Across any given year tens of millions of kids take to playing fields, ballparks, and courts where they will fall under the guidance of more than 2.5 million coaches. It’s a vulnerable position for child and parent alike, so in this post we examine the 7 traits of highly successful coaches.
First, it’s important to note that most of these coaches are volunteers, have a vested interest (usually in the form of their own child’s participation), and are coaching for the first time. Second, only 10 percent of these coaches have received any formal training.
Not surprisingly, many parents are keen on finding coaches who not only will teach their kids how to play a particular sport, but also can be trusted to protect their kids against injury, treat them with respect, and perhaps pass along an important life lesson or two along the way.
For a player – for any human being – there is nothing better than hearing, ‘Well done.’ Those are the two best words ever invented.
As most who have played an organized sport know, a coach can have an enormous impact on a young psyche. The right coach teaches a child to overcome adversity, to ‘be a good sport’ in wins and losses, to treat opponents fairly and with respect, to develop confidence, and most of all, to enjoy the game for what it is – a game.
Unfortunately, poor coaching is considered one of the leading causes for why roughly 70% of kids abandon sports by the age of 13. Which is why we thought it best to provide parents with this guide to the 7 traits of highly successful coaches.
#1. Self Aware
While this could apply to just about any individual in any role, it’s particularly true for the coaches who wield authority, influence, and power over the powerless (i.e. children). Outstanding coaches are always working on themselves, are open to feedback, and recognize there are many ways to improve what they do.
#2. Excellent Communicators
The best coaches are outstanding communicators, and not just in big, motivational half-time speeches. These coaches are equally adept during practices, when, let’s face it, the truly important work is being accomplished. They’re clear on what they expect from kids so there are no surprises when it comes to game time. These coaches also tend to be direct and honest and in a way that brings out the best in kids – without demeaning them.
#3. Treat Kids as Individuals
Smart coaches recognize that the makeup and background of every child is different and, as such, that each player will respond differently. Bela Karolyi, whose gymnasts netted nine Olympic gold medals, noted that some of his girls, like Nadia Comaneci, were “like steel” while others, like Kerri Strug, were “timid.” Each became a champion, but had to be molded using different tactics.

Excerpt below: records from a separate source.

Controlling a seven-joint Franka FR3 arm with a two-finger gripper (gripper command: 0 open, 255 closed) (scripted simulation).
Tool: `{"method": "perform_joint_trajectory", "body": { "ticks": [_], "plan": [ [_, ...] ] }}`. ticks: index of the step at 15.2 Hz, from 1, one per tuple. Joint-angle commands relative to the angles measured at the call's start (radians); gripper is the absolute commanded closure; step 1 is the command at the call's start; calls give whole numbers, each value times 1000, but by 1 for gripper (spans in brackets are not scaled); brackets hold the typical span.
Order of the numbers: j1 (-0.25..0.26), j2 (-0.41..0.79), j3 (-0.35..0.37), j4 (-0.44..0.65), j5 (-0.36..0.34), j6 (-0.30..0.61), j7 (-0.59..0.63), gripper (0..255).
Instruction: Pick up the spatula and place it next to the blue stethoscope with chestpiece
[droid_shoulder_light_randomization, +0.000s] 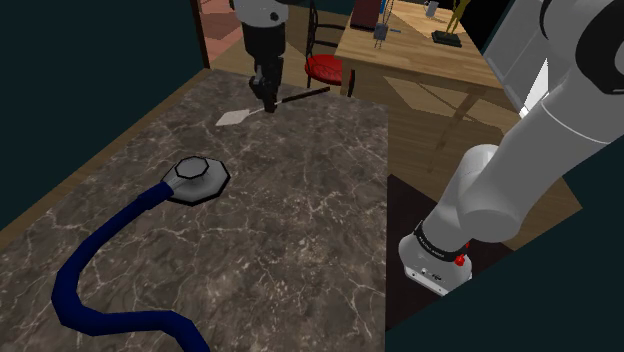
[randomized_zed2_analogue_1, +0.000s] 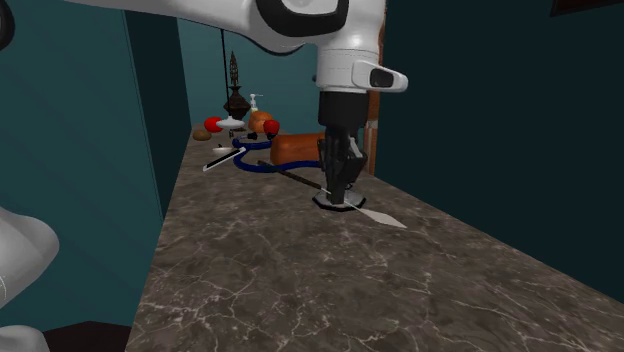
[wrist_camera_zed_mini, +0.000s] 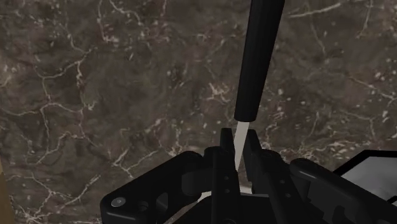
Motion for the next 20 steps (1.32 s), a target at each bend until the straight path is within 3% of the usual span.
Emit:
{"method": "perform_joint_trajectory", "body": {
  "ticks": [1,6,20],
  "plan": [
    [-1,2,-1,31,-1,-29,-2,255],
    [-1,11,-1,105,-2,-95,-1,255],
    [136,-114,184,-14,78,-88,308,255]
  ]
}}
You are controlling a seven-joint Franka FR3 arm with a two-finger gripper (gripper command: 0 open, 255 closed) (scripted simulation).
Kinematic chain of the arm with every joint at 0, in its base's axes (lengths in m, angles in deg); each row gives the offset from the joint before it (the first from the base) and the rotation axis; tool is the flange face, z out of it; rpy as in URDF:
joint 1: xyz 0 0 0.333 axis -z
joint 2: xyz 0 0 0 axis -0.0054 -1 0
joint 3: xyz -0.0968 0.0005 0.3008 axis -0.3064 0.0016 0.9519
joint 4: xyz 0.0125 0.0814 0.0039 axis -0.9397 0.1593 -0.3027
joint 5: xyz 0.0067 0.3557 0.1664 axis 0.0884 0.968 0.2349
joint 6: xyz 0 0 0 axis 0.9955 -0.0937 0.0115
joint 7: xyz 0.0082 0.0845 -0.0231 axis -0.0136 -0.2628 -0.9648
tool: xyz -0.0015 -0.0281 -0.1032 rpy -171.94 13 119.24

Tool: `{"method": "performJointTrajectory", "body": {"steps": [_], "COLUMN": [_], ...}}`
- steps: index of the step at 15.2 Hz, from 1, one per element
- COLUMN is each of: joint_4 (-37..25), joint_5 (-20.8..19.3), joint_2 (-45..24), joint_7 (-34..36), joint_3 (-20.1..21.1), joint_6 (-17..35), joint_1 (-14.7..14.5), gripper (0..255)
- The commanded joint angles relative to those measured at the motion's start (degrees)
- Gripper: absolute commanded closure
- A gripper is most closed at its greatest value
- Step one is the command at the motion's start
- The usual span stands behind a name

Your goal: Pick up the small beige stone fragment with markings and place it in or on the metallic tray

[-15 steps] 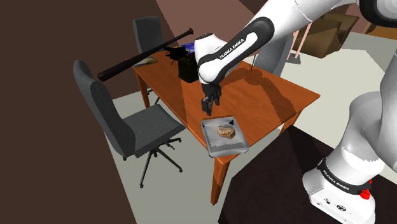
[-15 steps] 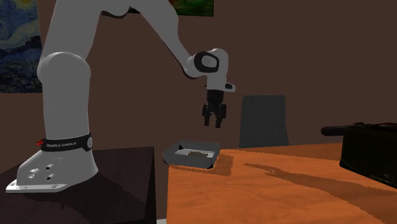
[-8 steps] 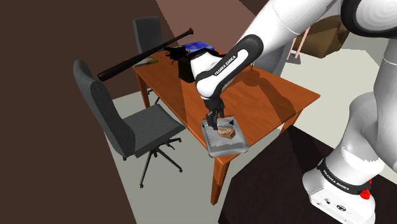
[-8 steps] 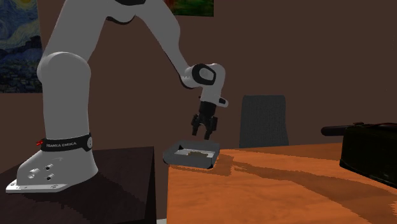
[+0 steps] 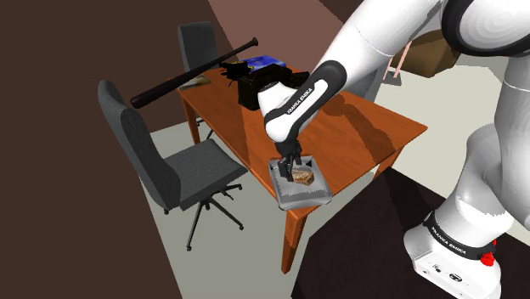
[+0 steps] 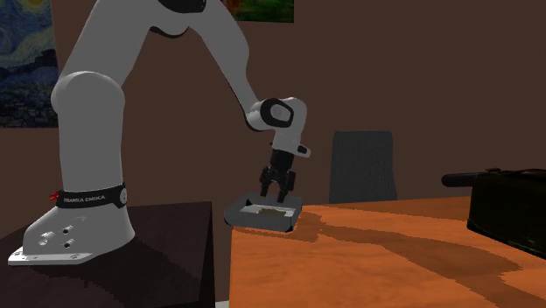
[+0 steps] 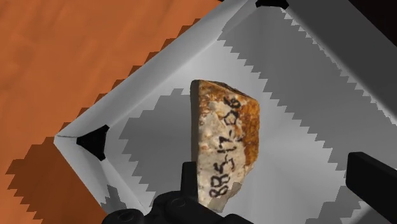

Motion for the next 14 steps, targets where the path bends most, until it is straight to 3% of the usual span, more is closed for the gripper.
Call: {"method": "performJointTrajectory", "body": {"steps": [1, 5, 6, 14], "joint_4": [0.07, 0.07, 0.07, 0.07], "joint_5": [0.02, 0.02, 0.02, 0.02], "joint_2": [-0.04, -0.04, -0.04, -0.04], "joint_7": [-0.04, -0.03, -0.03, -0.03], "joint_3": [0.0, 0.0, 0.0, 0.0], "joint_6": [0.14, 0.13, 0.13, 0.13], "joint_1": [0.02, 0.02, 0.02, 0.02], "gripper": [0, 0, 255, 255]}}
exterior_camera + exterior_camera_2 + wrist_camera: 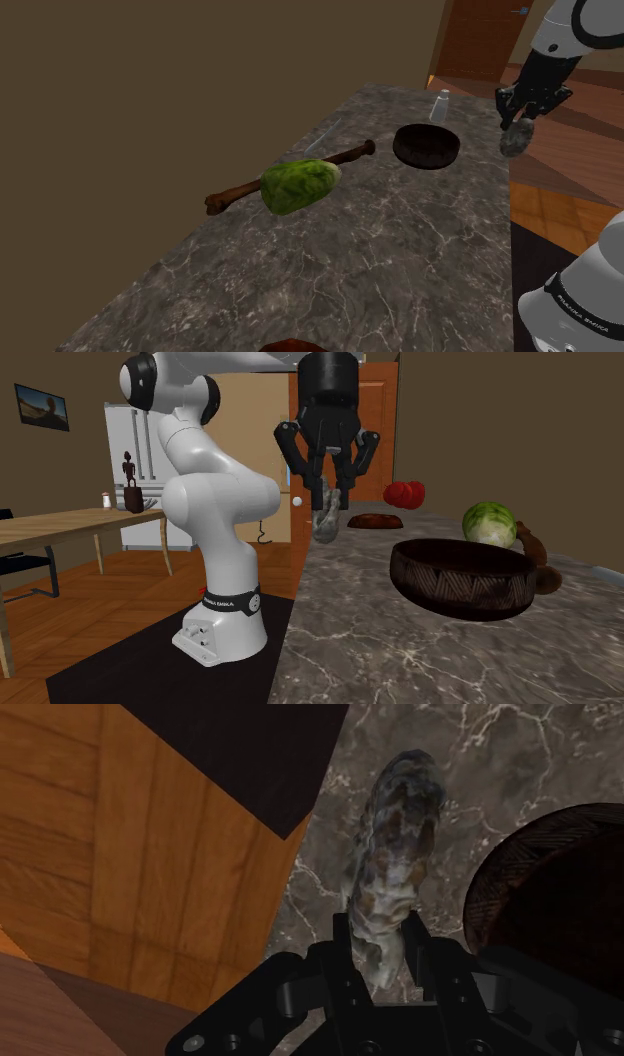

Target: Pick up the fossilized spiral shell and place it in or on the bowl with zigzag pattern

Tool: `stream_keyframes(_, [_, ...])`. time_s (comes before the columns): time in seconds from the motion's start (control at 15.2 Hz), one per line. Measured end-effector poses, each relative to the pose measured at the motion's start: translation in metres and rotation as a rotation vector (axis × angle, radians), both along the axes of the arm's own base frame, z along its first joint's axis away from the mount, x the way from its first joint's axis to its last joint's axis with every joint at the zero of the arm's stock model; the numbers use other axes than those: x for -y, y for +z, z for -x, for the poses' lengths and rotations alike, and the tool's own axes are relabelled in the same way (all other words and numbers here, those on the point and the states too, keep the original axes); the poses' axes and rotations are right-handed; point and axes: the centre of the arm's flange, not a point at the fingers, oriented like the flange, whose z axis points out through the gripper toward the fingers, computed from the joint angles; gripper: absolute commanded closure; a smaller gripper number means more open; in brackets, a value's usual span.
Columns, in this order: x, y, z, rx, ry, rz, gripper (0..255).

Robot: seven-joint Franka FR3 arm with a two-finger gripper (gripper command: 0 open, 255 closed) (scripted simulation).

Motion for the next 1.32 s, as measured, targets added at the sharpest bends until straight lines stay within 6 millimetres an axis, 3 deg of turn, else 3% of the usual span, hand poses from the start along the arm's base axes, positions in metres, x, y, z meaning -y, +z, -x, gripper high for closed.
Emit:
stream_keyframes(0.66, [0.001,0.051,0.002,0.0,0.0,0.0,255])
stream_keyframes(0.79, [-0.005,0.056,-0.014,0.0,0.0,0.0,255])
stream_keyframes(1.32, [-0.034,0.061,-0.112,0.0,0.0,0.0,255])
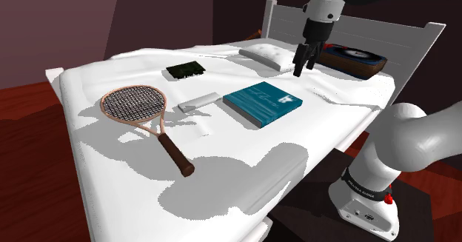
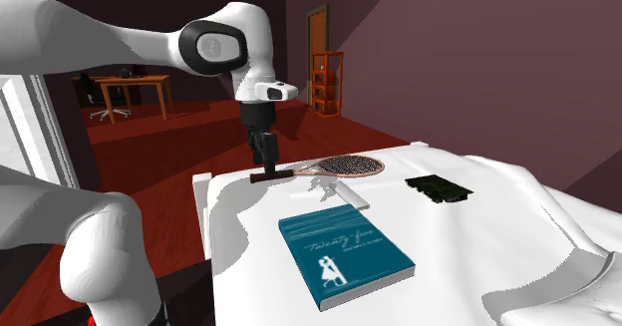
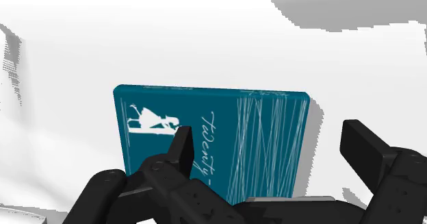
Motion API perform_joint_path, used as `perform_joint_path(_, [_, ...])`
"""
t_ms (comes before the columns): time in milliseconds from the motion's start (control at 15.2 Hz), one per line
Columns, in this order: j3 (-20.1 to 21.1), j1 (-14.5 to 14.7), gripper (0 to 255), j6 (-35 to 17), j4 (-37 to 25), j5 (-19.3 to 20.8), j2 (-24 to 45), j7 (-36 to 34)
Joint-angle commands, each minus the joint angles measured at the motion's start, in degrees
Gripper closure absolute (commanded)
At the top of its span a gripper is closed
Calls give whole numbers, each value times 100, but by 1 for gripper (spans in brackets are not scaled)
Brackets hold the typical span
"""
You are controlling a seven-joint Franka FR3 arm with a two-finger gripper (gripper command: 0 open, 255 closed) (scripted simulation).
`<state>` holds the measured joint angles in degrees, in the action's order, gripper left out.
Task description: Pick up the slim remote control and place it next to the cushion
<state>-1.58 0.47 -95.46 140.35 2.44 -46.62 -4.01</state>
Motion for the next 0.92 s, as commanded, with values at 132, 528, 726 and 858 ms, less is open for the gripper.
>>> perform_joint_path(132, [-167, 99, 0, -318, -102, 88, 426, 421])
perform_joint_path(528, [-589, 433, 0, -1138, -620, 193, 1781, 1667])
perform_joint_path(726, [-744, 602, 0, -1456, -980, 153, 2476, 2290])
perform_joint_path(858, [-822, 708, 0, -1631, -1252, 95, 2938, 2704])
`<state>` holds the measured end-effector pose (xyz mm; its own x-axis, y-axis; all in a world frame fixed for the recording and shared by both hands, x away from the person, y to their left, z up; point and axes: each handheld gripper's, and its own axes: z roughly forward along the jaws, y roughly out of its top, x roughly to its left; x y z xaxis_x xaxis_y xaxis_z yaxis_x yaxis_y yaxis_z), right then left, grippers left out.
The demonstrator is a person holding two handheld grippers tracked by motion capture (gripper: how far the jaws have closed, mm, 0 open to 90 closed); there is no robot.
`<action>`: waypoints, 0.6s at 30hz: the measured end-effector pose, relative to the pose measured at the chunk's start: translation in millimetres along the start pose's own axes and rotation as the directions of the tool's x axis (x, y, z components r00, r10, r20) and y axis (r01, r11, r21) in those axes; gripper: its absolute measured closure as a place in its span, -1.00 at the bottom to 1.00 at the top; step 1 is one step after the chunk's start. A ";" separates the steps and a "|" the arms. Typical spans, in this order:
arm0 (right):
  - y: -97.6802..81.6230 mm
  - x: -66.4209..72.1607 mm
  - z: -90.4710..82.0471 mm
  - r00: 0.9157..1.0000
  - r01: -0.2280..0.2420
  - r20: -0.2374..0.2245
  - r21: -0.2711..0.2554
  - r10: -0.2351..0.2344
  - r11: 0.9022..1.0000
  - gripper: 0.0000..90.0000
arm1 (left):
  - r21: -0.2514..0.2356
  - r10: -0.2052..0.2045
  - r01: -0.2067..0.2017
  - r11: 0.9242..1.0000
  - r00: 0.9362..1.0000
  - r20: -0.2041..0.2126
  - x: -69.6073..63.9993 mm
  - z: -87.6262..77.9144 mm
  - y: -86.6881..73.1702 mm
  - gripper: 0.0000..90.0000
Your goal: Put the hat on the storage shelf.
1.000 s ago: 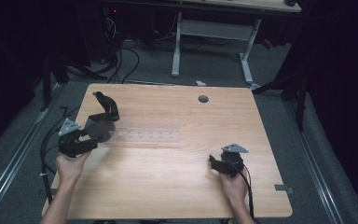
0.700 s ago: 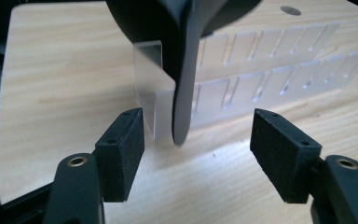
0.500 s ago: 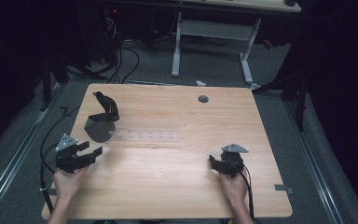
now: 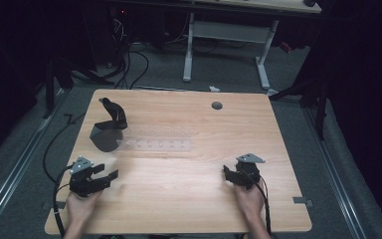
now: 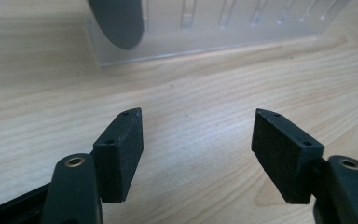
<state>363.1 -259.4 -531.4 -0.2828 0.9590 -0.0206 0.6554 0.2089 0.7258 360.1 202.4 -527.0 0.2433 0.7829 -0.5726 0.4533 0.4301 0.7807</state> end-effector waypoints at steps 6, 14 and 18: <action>0.0 0.0 0.0 1.000 0.000 -0.001 0.000 0.000 1.000 -0.23 | 0.027 0.026 -0.025 0.999 1.000 -0.005 -3.7 6.5 -10.6 -0.23; 0.0 0.0 -0.1 1.000 0.003 -0.002 0.002 -0.003 1.000 -0.23 | 0.055 0.083 -0.082 0.995 0.996 -0.029 -6.0 13.7 -20.4 -0.21; 0.0 0.1 -0.1 1.000 0.003 -0.003 0.002 -0.003 1.000 -0.23 | 0.062 0.119 -0.116 0.991 0.992 -0.043 -7.5 15.5 -23.1 -0.23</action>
<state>363.0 -259.4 -531.3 -0.2868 0.9578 -0.0210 0.6561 0.2124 0.7242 361.1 179.5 -544.6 0.2582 0.8472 -0.4644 0.4739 0.3078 0.8250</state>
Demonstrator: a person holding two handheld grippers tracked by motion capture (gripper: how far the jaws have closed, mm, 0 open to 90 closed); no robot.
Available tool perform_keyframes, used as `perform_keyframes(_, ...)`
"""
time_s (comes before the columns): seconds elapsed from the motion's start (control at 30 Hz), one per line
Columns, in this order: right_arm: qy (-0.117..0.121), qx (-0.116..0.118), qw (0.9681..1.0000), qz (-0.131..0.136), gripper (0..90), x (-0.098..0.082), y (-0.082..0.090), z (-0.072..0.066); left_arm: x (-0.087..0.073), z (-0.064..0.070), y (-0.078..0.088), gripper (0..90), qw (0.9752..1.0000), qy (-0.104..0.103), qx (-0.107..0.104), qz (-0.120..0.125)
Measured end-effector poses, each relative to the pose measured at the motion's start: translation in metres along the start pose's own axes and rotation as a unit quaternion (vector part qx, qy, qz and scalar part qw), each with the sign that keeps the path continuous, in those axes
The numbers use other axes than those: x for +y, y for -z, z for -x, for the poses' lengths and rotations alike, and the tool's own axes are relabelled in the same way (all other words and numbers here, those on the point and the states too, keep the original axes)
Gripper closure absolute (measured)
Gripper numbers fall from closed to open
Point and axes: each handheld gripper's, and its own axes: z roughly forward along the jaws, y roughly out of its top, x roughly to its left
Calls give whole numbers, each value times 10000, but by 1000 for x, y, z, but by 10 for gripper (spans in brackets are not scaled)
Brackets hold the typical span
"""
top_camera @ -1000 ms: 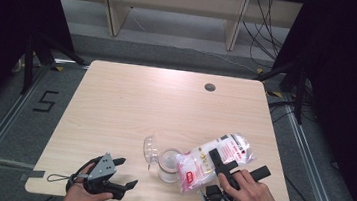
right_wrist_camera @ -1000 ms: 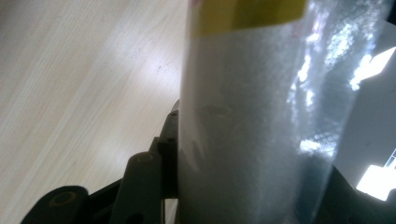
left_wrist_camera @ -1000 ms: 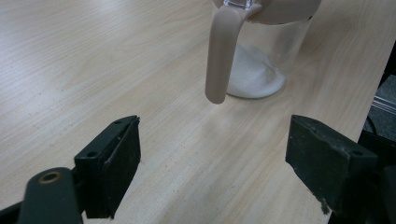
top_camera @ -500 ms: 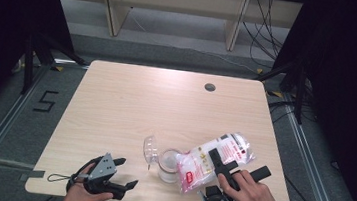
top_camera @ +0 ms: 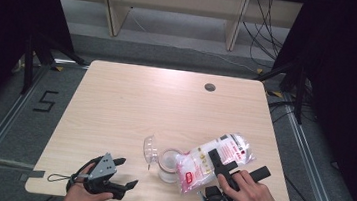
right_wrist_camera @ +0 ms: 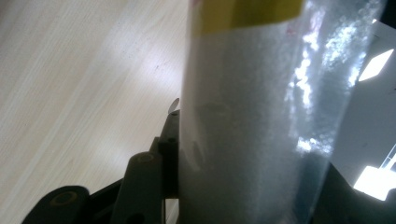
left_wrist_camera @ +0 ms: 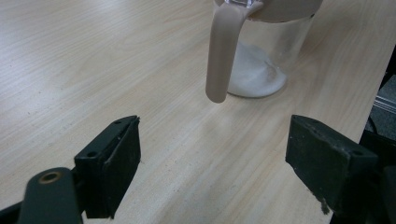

Contrary to the bellicose, screaming coach so often portrayed in Hollywood films, the truth is that calm, collected coaches who employ positive feedback enjoy the greatest success. This is not to say that these coaches don’t shout or criticize a player. But when they do so, it’s constructive in nature. Sir Alex Ferguson, coach of Manchester United, echoed what behavioral psychologists long have known: that most humans respond to encouragement rather than criticism. “For a player – for any human being – there is nothing better than hearing, ‘Well done.’ Those are the two best words ever invented.”
#5. Playful and Pragmatic
According to numerous surveys, studies, and polls, the number one reason kids abandon sports is that it is no longer fun. And a key culprit in robbing the game of fun? Coaches (and parents). Good coaches are recognized as much for their ability to have fun as their competency and skill. If a coach never laughs during practices or games and, in particular, can’t laugh at him/herself, it’s best to look elsewhere. (Come to think of it, seems true for just about any relationship.)
#6. Competency and Skill
Ideally, a coach has genuine skills in the sport he or she is teaching. This doesn’t mean all coaches have to have played a game to coach it, but they certainly need to understand the sport, its rules, and tactics for participation and competing. The younger the age of the participant, the more important it is that the coach focus on teaching fundamentals. The older the kids, the more important the in-game strategic mindset.
This is one of the most important qualities and also one of the most difficult to assess. Coaches often find themselves in something of a pickle when it comes to issues like playing time, in part because kids and parents alike want their teams to be competitive, and in part because some kids put in more time than others (i.e. they deserve more playing time because they make the effort, including make it to all the practices, work on fundamentals on their own time, and so on). Look for coaches who have a formula for playing time based on effort AND equality.
The bottom line: when it comes to picking a coach for your kid(s), do your best to ensure they possess as many of these traits as possible. Your child still may not end up a superstar or on a wining team. But he or she very likely will come away from the experience healthier and happier and grateful for the opportunity.